Гаев. Это наш знаменитый еврейский оркестр. Помнишь, четыре скрипки, флейта и контрабас.
Любовь Андреевна. Он еще существует? Его бы к нам зазвать как-нибудь, устроить вечерок.
Лопахин (прислушивается). Не слыхать… (Тихо напевает.) «И за деньги русака немцы офранцузят». (Смеется.) Какую я вчера пьесу смотрел в театре, очень смешно.
Любовь Андреевна. И, наверное, ничего нет смешного. Вам не пьесы смотреть, а смотреть бы почаще на самих себя. Как вы все серо живете, как много говорите ненужного.
Лопахин. Это правда. Надо прямо говорить, жизнь у нас дурацкая…
Пауза.
Мой папаша был мужик, идиот, ничего не понимал, меня не учил, а только бил спьяна, и все палкой. В сущности, и я такой же болван и идиот. Ничему не обучался, почерк у меня скверный, пишу я так, что от людей совестно, как свинья.
Любовь Андреевна. Жениться вам нужно, мой друг.
Лопахин. Да… Это правда.
Любовь Андреевна. На нашей бы Варе. Она хорошая девушка.
Лопахин. Да.
Любовь Андреевна. Она у меня из простых, работает целый день, а главное, вас любит. Да и вам-то давно нравится.
Лопахин. Что же? Я не прочь… Она хорошая девушка.
Пауза.
Гаев. Мне предлагают место в банке. Шесть тысяч в год… Слыхала?
Любовь Андреевна. Где тебе! Сиди уж…
Фирс входит; он принес пальто.
Фирс (Гаеву). Извольте, сударь, надеть, а то сыро.
Гаев (надевает пальто). Надоел ты, брат.
Фирс. Нечего там… Утром уехали, не сказавшись. (Оглядывает его.)
Любовь Андреевна. Как ты постарел, Фирс!
Фирс. Чего изволите?
Лопахин. Говорят, ты постарел очень!
Фирс. Живу давно. Меня женить собирались, а вашего папаши еще на свете не было… (Смеется.) А воля вышла, я уже старшим камердинером был. Тогда я не согласился на волю, остался при господах…
Пауза.
И помню, все рады, а чему рады, и сами не знают.
Лопахин. Прежде очень хорошо было. По крайней мере, драли.

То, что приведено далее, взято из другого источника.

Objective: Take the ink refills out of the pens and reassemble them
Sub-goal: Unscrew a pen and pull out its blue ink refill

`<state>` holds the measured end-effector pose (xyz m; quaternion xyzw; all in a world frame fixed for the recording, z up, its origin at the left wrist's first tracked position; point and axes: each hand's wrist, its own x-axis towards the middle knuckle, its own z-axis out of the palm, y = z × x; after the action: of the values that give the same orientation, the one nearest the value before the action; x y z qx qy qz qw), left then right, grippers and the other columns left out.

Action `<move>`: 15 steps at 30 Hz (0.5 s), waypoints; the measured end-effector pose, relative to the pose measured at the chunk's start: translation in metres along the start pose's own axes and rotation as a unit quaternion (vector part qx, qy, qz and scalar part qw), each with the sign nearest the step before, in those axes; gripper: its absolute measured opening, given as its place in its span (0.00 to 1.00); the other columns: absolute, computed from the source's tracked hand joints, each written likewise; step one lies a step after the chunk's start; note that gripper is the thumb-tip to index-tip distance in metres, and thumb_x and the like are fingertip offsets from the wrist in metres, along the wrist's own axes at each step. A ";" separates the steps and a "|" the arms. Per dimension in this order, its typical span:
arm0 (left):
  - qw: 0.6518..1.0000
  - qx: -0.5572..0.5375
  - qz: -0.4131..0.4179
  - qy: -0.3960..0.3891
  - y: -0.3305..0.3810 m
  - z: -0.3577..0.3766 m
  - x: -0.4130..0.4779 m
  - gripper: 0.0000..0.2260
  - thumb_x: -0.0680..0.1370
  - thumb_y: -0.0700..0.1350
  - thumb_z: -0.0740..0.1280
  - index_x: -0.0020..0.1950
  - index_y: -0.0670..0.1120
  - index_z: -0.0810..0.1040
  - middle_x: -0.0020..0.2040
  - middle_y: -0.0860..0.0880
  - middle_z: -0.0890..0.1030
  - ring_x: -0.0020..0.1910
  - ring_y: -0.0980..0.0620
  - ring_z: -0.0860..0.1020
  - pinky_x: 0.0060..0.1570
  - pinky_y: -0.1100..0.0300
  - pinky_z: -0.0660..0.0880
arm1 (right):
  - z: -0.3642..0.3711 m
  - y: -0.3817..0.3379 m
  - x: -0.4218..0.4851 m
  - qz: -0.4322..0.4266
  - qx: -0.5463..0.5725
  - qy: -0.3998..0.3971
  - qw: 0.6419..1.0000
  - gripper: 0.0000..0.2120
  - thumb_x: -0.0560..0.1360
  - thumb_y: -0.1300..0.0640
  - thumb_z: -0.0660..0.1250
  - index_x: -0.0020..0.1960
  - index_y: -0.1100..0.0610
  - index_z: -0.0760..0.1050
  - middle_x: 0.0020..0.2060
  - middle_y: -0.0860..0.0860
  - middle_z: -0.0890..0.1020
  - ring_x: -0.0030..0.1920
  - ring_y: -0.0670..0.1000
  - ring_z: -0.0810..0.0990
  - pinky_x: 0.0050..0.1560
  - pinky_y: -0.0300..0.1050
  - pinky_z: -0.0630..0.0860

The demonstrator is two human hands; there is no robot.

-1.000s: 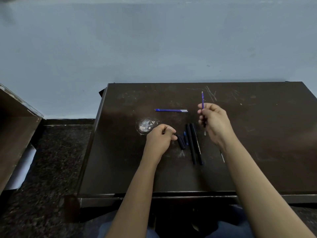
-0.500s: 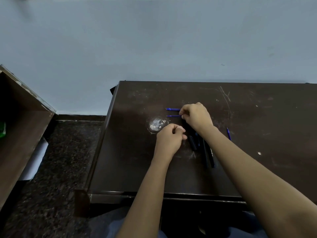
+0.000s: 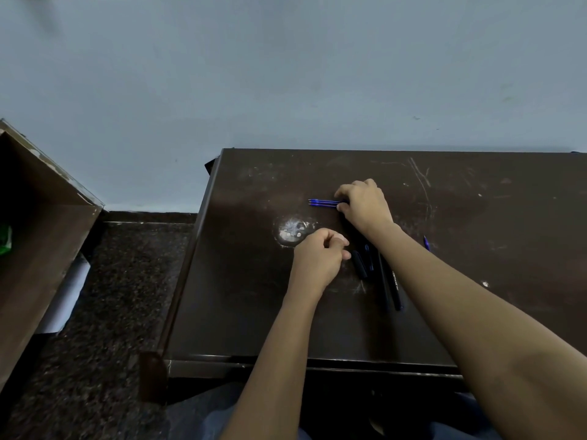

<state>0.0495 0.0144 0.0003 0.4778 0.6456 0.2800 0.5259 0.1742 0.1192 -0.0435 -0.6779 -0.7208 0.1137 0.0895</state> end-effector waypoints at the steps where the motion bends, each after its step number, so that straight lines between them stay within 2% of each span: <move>1: 1.000 0.000 -0.001 -0.002 0.000 0.000 0.000 0.08 0.80 0.45 0.59 0.48 0.50 0.78 0.38 0.53 0.82 0.35 0.61 0.76 0.32 0.69 0.67 | -0.001 0.000 0.001 0.001 0.000 -0.003 1.000 0.12 0.77 0.56 0.64 0.59 0.54 0.78 0.56 0.55 0.80 0.60 0.59 0.71 0.59 0.53 0.69; 15: 1.000 0.006 0.002 -0.002 -0.002 -0.002 0.001 0.08 0.80 0.44 0.60 0.47 0.50 0.78 0.40 0.52 0.83 0.39 0.59 0.77 0.34 0.69 0.68 | -0.002 -0.002 0.008 -0.005 0.000 -0.010 1.000 0.12 0.77 0.59 0.63 0.58 0.55 0.79 0.55 0.57 0.80 0.60 0.60 0.71 0.59 0.54 0.70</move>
<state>0.0473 0.0152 -0.0011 0.4825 0.6455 0.2763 0.5236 0.1721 0.1273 -0.0415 -0.6729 -0.7252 0.1196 0.0830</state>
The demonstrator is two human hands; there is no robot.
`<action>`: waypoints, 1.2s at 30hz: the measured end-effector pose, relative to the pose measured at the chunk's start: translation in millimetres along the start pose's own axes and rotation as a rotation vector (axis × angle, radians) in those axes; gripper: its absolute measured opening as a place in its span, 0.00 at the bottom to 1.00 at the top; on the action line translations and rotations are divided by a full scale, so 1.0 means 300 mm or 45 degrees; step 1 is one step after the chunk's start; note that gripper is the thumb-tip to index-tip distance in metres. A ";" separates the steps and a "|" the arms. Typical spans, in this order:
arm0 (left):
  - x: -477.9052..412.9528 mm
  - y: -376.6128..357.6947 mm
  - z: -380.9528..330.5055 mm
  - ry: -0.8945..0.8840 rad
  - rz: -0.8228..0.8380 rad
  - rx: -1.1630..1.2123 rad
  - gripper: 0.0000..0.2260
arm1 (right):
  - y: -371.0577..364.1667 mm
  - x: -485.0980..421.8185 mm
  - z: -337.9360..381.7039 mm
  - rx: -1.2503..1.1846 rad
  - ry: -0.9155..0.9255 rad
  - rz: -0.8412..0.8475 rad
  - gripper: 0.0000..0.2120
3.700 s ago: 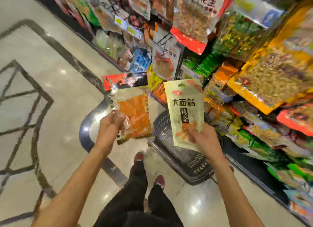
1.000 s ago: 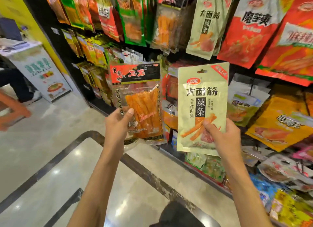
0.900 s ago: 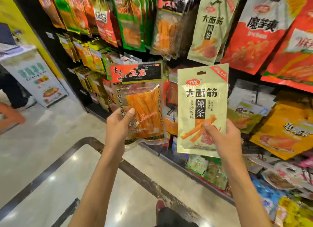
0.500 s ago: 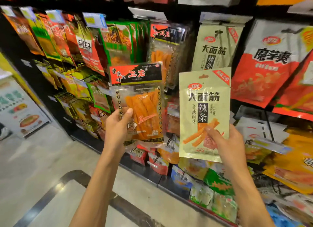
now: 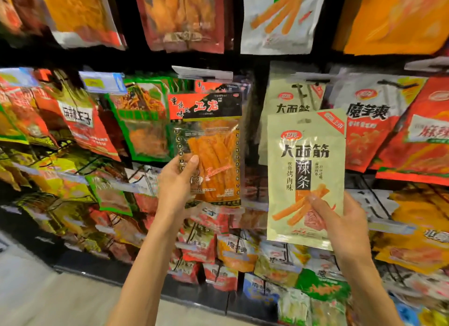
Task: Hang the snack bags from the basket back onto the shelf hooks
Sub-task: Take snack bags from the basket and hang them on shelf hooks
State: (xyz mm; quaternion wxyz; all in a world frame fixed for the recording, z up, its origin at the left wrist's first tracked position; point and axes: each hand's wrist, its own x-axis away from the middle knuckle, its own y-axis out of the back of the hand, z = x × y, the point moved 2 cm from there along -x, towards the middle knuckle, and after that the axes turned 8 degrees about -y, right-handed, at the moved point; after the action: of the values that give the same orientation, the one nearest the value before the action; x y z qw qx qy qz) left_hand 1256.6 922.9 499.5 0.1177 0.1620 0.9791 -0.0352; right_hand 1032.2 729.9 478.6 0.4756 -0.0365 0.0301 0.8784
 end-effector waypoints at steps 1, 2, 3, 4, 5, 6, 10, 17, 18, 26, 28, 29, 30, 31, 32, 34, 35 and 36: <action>-0.024 -0.001 -0.009 -0.021 0.025 0.009 0.08 | -0.011 0.006 0.003 0.000 0.000 -0.024 0.08; -0.049 -0.001 -0.014 -0.035 0.049 0.014 0.08 | -0.022 0.013 0.005 -0.001 0.003 -0.039 0.08; -0.071 -0.001 -0.016 -0.046 0.067 0.018 0.09 | -0.033 0.023 0.007 0.003 0.007 -0.046 0.08; -0.088 -0.001 -0.018 -0.050 0.080 0.021 0.09 | -0.044 0.033 0.009 0.010 0.014 -0.053 0.08; -0.103 -0.001 -0.018 -0.050 0.092 0.032 0.09 | -0.053 0.043 0.013 0.018 0.025 -0.069 0.08; -0.117 -0.001 -0.014 -0.042 0.108 0.036 0.08 | -0.061 0.052 0.017 0.025 0.038 -0.093 0.08; -0.146 0.001 0.003 -0.016 0.159 0.039 0.10 | -0.088 0.067 0.030 0.025 0.048 -0.170 0.08; -0.172 -0.002 0.020 0.069 0.185 0.103 0.29 | -0.110 0.062 0.043 0.046 0.026 -0.220 0.10; -0.177 -0.001 0.017 0.071 0.179 0.096 0.30 | -0.110 0.058 0.044 0.049 0.028 -0.225 0.10; -0.223 -0.024 0.010 0.033 0.191 0.088 0.15 | -0.122 0.007 0.080 0.042 0.039 -0.204 0.10; -0.229 -0.032 0.016 0.033 0.190 0.087 0.17 | -0.121 -0.006 0.089 0.046 0.046 -0.197 0.09; -0.227 -0.034 0.013 0.023 0.191 0.076 0.18 | -0.120 -0.012 0.091 0.042 0.045 -0.202 0.09; -0.226 -0.035 0.016 0.017 0.189 0.071 0.18 | -0.118 -0.017 0.092 0.039 0.044 -0.210 0.08; -0.223 -0.038 0.018 0.016 0.197 0.074 0.17 | -0.116 -0.021 0.092 0.037 0.042 -0.215 0.08; -0.219 -0.040 0.021 0.014 0.201 0.080 0.16 | -0.115 -0.023 0.092 0.035 0.044 -0.213 0.08; -0.209 -0.039 0.020 0.002 0.198 0.073 0.15 | -0.113 -0.024 0.089 0.023 0.043 -0.204 0.09; -0.207 -0.039 0.021 0.008 0.195 0.076 0.16 | -0.113 -0.024 0.090 0.020 0.047 -0.198 0.09; -0.208 -0.038 0.024 0.010 0.183 0.077 0.16 | -0.112 -0.024 0.089 0.018 0.048 -0.193 0.08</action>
State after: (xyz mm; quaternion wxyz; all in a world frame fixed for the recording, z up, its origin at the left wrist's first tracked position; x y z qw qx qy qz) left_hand 1311.8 892.0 507.8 0.1112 0.2355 0.9639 -0.0555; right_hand 1063.2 744.7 505.3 0.5405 -0.0519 0.0422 0.8387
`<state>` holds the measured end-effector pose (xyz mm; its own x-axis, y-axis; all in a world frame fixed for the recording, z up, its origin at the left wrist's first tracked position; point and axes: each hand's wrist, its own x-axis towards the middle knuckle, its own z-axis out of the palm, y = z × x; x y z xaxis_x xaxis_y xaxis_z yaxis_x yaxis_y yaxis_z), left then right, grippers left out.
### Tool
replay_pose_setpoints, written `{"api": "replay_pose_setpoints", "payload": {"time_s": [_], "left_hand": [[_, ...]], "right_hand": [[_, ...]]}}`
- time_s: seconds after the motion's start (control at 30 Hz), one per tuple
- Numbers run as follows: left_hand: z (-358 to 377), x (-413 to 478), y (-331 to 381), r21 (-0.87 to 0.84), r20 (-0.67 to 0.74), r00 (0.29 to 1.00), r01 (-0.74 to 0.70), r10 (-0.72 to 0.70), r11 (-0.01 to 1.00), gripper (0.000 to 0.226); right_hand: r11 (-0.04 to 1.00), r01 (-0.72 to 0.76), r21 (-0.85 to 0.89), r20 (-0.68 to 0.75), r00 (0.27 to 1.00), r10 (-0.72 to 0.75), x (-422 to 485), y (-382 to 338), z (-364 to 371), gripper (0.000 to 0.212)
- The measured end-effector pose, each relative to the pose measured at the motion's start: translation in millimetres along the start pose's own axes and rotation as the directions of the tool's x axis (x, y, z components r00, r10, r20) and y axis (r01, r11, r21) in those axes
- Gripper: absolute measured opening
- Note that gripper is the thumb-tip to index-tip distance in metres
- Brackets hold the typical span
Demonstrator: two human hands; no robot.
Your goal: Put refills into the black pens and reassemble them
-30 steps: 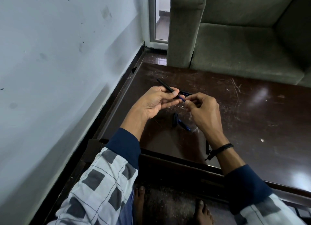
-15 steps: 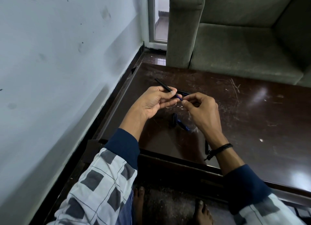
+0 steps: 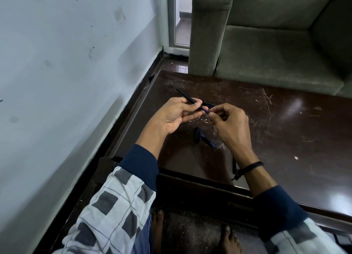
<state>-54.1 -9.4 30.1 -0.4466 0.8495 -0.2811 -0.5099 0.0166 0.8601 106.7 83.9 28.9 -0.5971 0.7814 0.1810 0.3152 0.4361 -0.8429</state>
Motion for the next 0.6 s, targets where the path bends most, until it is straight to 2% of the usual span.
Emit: {"api": "replay_pose_setpoints", "payload": {"time_s": [0.6], "left_hand": [[-3.3, 1.5, -0.3, -0.011, 0.001, 1.0, 0.012, -0.012, 1.0, 0.014]], "right_hand": [[1.0, 0.001, 0.01, 0.014, 1.0, -0.001, -1.3, -0.8, 1.1, 0.008]]}}
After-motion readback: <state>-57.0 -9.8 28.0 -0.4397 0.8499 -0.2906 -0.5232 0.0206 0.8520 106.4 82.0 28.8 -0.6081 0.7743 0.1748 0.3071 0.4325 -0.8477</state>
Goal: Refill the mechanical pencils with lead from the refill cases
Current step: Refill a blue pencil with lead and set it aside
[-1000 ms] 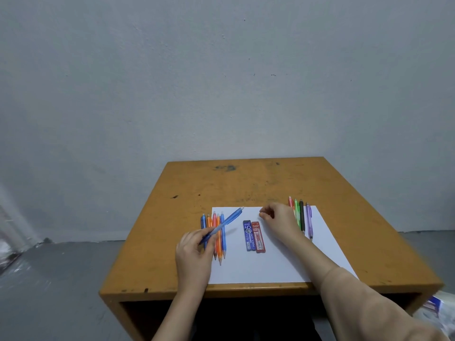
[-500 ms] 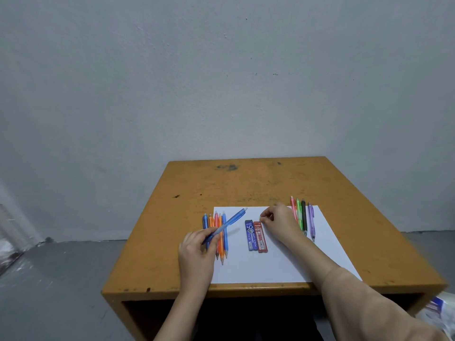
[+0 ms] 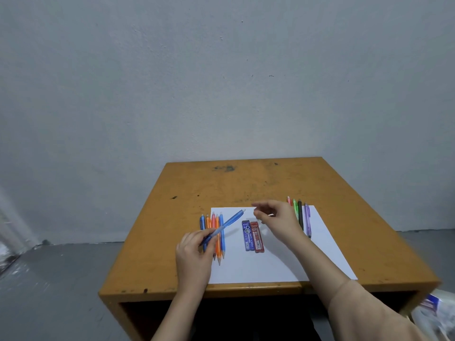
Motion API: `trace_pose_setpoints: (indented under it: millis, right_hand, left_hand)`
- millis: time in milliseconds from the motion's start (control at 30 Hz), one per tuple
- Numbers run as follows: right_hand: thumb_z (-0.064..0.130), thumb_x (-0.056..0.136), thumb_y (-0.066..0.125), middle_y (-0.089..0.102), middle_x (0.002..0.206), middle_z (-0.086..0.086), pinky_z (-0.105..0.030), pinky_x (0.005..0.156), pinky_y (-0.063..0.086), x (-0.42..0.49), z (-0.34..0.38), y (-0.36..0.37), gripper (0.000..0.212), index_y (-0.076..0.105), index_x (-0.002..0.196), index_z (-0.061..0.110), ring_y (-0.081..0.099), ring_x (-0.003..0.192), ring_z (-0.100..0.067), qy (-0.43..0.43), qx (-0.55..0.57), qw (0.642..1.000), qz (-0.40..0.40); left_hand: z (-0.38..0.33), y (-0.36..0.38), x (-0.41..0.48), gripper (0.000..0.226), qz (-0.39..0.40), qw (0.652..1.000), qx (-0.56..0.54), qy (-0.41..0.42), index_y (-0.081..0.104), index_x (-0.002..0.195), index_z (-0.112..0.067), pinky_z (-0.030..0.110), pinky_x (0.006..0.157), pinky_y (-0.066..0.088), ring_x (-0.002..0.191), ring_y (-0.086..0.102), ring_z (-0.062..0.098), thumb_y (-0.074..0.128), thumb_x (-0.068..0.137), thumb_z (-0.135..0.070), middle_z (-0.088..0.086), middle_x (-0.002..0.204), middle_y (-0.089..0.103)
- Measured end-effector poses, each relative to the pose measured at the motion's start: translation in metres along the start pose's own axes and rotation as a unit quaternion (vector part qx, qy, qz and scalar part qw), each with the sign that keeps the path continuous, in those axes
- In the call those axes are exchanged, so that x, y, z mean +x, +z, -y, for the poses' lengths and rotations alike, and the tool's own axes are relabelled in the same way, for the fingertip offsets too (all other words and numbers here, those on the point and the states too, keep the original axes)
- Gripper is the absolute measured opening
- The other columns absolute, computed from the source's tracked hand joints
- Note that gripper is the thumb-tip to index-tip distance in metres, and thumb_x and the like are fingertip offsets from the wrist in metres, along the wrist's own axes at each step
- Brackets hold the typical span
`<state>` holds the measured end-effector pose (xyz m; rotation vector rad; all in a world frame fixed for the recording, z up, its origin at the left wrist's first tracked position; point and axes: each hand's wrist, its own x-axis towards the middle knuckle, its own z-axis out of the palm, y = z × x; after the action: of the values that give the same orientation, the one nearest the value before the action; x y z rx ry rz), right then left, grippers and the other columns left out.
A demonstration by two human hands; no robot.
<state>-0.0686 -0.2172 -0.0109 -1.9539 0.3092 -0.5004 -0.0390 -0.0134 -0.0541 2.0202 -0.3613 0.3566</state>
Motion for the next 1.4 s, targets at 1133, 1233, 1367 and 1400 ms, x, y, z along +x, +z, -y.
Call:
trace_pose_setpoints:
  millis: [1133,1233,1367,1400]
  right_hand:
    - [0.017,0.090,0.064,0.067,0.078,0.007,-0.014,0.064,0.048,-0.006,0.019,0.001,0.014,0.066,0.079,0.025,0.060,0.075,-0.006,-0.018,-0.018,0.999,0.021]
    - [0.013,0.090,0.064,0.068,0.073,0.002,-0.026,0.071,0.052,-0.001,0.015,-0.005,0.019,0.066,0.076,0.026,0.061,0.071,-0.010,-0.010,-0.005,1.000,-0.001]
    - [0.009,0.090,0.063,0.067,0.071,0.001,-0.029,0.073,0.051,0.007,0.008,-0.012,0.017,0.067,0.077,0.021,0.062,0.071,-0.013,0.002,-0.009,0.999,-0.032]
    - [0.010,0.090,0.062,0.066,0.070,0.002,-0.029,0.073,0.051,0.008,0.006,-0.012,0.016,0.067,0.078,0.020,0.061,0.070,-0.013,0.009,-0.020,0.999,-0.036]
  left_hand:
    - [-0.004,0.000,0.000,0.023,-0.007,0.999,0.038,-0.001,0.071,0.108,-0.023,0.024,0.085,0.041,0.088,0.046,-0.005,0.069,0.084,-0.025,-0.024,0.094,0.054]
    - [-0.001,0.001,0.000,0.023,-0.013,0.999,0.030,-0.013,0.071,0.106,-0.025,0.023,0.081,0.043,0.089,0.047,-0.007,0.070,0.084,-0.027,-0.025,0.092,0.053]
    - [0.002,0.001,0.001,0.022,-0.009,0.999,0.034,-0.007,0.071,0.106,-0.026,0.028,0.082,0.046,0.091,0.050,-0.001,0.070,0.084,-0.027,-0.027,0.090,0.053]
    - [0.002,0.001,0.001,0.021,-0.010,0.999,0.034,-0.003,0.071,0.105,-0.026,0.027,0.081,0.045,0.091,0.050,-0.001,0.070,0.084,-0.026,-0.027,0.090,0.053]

Фирс (не расслышав). А еще бы. Мужики при господах, господа при мужиках, а теперь все враздробь, не поймешь ничего.
Гаев. Помолчи, Фирс. Завтра мне нужно в город. Обещали познакомить с одним генералом, который может дать под вексель.
Лопахин. Ничего у вас не выйдет. И не заплатите вы процентов, будьте покойны.
Любовь Андреевна. Это он бредит. Никаких генералов нет.
Входят Трофимов, Аня и Варя.
Гаев. А вот и наши идут.
Аня. Мама сидит.
Любовь Андреевна (нежно). Иди, иди… Родные мои… (Обнимая Аню и Варю.) Если бы вы обе знали, как я вас люблю. Садитесь рядом, вот так.
Все усаживаются.
Лопахин. Наш вечный студент все с барышнями ходит.
Трофимов. Не ваше дело.
Лопахин. Ему пятьдесят лет скоро, а он все еще студент.
Трофимов. Оставьте ваши дурацкие шутки.
Лопахин. Что же ты, чудак, сердишься?
Трофимов. А ты не приставай.
Лопахин (смеется). Позвольте вас спросить, как вы обо мне понимаете?
Трофимов. Я, Ермолай Алексеич, так понимаю: вы богатый человек, будете скоро миллионером. Вот как в смысле обмена веществ нужен хищный зверь, который съедает все, что попадается ему на пути, так и ты нужен.
Все смеются.
Варя. Вы, Петя, расскажите лучше о планетах.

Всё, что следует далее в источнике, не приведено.